Alterations in Amide I & II (1700-1470 cm) and lipid (3000-2800 cm) regions in FTIR spectra of DMD compared with healthy controls. The PCA-RF model classified correctly the two study groups in the range of 4000-400 cm with a sensitivity of 20 %, specificity of 87.50 %, accuracy of 71.43 %, precision of 33.33 %, and 5-fold cross-validation accuracy of 82 %. We analyzed the ten different spectral regions which showed statistically significant at P < 0.01 except the Ester Acyl Chain region.

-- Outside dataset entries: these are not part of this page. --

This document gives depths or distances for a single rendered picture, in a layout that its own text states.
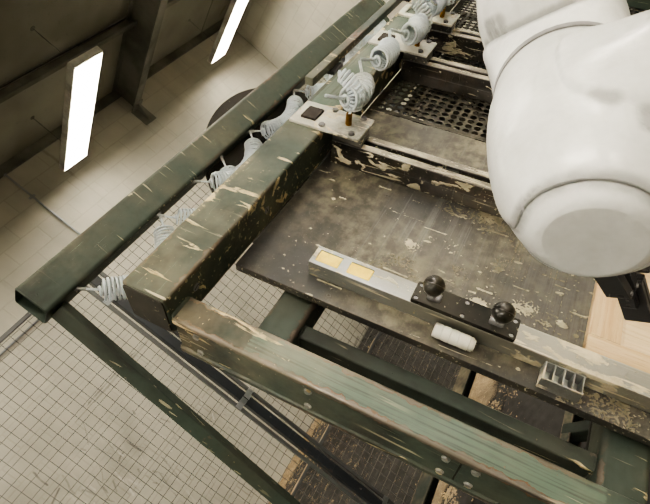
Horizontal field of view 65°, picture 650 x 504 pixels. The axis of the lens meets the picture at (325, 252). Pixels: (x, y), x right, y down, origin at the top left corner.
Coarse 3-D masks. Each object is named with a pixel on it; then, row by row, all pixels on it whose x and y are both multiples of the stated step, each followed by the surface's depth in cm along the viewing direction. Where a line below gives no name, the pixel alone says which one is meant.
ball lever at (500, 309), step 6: (498, 306) 83; (504, 306) 83; (510, 306) 83; (492, 312) 84; (498, 312) 83; (504, 312) 82; (510, 312) 82; (492, 318) 93; (498, 318) 83; (504, 318) 82; (510, 318) 82; (492, 324) 93; (498, 324) 93
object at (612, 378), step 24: (312, 264) 104; (360, 264) 104; (360, 288) 102; (384, 288) 100; (408, 288) 100; (408, 312) 100; (432, 312) 97; (480, 336) 95; (528, 336) 93; (552, 336) 93; (528, 360) 93; (552, 360) 90; (576, 360) 90; (600, 360) 90; (600, 384) 88; (624, 384) 87; (648, 384) 87; (648, 408) 87
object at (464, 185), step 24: (336, 72) 118; (312, 120) 127; (336, 120) 127; (360, 120) 128; (336, 144) 128; (360, 144) 125; (384, 144) 127; (360, 168) 130; (384, 168) 126; (408, 168) 123; (432, 168) 121; (456, 168) 121; (432, 192) 124; (456, 192) 121; (480, 192) 118
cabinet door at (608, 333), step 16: (592, 304) 102; (608, 304) 101; (592, 320) 98; (608, 320) 98; (624, 320) 99; (592, 336) 96; (608, 336) 96; (624, 336) 96; (640, 336) 96; (608, 352) 93; (624, 352) 94; (640, 352) 94; (640, 368) 91
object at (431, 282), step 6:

Our proof-of-concept study demonstrated distinct infrared (IR) spectral signatures in plasma EVs derived from DMD. Consistent alterations in protein and lipid configurations were identified using a PCA-RF model, even with a small clinical dataset. This minimally invasive liquid biopsy method, combined with automated analysis, warrants further investigation for its potential in early diagnosis and monitoring of disease progression in DMD patients within clinical settings.
使用机器学习模型,从不同阶段的杜氏肌营养不良症 (DMD) 患者和健康对照者中识别和监测血浆细胞外囊泡 (EV) 的傅里叶变换红外 (FTIR) 光谱特征。
从 DMD(n=30)和健康对照者(n=12)采集全血样本。通过总外泌体分离(TEI)法提取 EV,并悬浮于 1XPBS 中。我们通过高分辨率透射电子显微镜(HR-TEM)、纳米颗粒跟踪分析(NTA)和 Western Blot 分析来表征形态、大小、颗粒计数和表面标志物(CD9、Alix 和 Flotillin)。使用 Bruker ALPHA II FTIR 光谱仪模型记录从中红外光谱(4000-400 cm),该模型配备衰减全反射(ATR)模块。使用主成分分析(PCA)和随机森林(RF)等机器学习算法进行降维和基于 FTIR 光谱对两个研究组进行分类。通过混淆矩阵评估模型性能,并分别计算敏感性、特异性和接收者操作特征曲线(ROC)。
与健康对照组相比,DMD 的 FTIR 光谱中酰胺 I 和 II(1700-1470 cm)和脂质(3000-2800 cm)区域发生改变。PCA-RF 模型在 4000-400 cm 范围内正确分类了两个研究组,其敏感性为 20%,特异性为 87.50%,准确性为 71.43%,精度为 33.33%,5 倍交叉验证准确性为 82%。我们分析了十个不同的光谱区域,除了酯酰链区域外,其余区域均在 P < 0.01 时有统计学意义。
我们的概念验证研究表明,来自 DMD 的血浆 EV 中存在明显的红外(IR)光谱特征。使用 PCA-RF 模型鉴定了蛋白质和脂质结构的一致改变,即使在临床数据集较小的情况下也是如此。这种微创的液体活检方法与自动化分析相结合,值得在临床环境中进一步研究其在 DMD 患者早期诊断和疾病进展监测中的潜力。